The report was presented to the Yale Club in Manhattan and later at Yale University’s Initiative for the Interdisciplinary Study of Antisemitism. It found “progress in some areas.”
It noted in particular that former Secretary General Kofi Annan issued a call to action on anti-Semitism during a seminar on the topic at UN headquarters in June 2004. In his speech, Annan said “the human rights machinery of the United Nations has been mobilized in the battle against anti-Semitism, and this must continue. I urge the special rapporteurs on religious freedom and on contemporary racism, working with the Office of the High Commissioner for Human Rights… to actively explore ways of combating anti-Semitism more effectively in the future.” He also called on “our friends in civil society to keep us up to the mark.”
Hillel Neuer, the Montreal-born executive director of UN Watch, said the report is the first substantial evaluation of UN resolutions that demonize Israel. It also traces how those resolutions are linked to anti-Semitism.
In that context, Arbour’s lack of action has been “deeply disappointing.” After meeting her, “I felt she was sensitive to the issue.” But when UN Watch and 40 other NGOs asked her to speak out against Ahmadinejad’s call to wipe Israel off the map, Arbour’s response was a private letter. “That’s not enough. It’s a sign it’s not treated as very important,” Neuer said. “We know the UN, despite its deficiencies, is the leading voice of world opinion.”
A strong statement by Arbour would lend international legitimacy to the efforts against anti-Semitism. “Her words go around the world,” Neuer said. “We don’t believe anti-Semitism will be solved [by her statement], but public figures have a role to play seeking action for human rights and anti-Semitism. Our hope is that it will start a conversation on what the UN needs to do on anti-Semitism.”

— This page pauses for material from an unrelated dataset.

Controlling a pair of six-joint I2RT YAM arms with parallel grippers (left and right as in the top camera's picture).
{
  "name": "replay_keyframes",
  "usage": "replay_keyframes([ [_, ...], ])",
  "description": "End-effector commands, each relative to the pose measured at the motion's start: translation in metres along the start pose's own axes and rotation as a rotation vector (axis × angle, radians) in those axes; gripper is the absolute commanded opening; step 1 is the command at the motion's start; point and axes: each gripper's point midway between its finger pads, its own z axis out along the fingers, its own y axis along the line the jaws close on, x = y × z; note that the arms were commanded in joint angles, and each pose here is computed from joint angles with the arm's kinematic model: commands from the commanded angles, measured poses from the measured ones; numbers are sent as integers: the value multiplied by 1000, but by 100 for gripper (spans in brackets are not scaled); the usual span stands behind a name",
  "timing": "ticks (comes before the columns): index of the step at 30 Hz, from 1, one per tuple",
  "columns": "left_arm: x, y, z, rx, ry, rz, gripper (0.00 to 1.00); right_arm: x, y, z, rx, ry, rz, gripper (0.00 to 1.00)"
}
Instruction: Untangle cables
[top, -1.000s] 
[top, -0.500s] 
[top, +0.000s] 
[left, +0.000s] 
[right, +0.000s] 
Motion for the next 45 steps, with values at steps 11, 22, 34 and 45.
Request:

Arbour served as a judge in the Supreme Court of Canada and is former chief prosecutor of the international criminal tribunals for the former Yugoslavia and Rwanda. Arbour’s office did not reply to a request for an interview.
The UN Watch report found the United Nations response to anti-Semitism uneven. There were “several unprecedented advances, mostly concerning remembrance of the Holocaust” under Annan’s leadership. “These include the establishment of an annual UN day for Holocaust commemoration, the General Assembly special session on the liberation of Auschwitz and the creation of a UN Holocaust education program.
“At a minimum, these effort serve as a counter to Holocaust denial, a pernicious form of anti-Semitism that has become a global campaign led by the government of Iran.”
The report also noted “several positive steps to combat anti-Semitism” by senior UN officials. Racism expert Doudou Diene confronted Iran for its anti-Semitic statements, and freedom of religion expert Asma Jahangir has been outspoken on anti-Semitism.
Both officials jointly protested an anti-Semitic drawing in a Saudi Arabian state-controlled newspaper, but “both experts… failed to recognize that this phenomenon was hardly an isolated case, but rather a pattern and practice of anti-Semitic propaganda that is prevalent throughout the region,” the report stated.
Neuer said the report also examines the Islamic campaign to appropriate the term “anti-Semitism” and argue it is only applicable to Arabs as semites.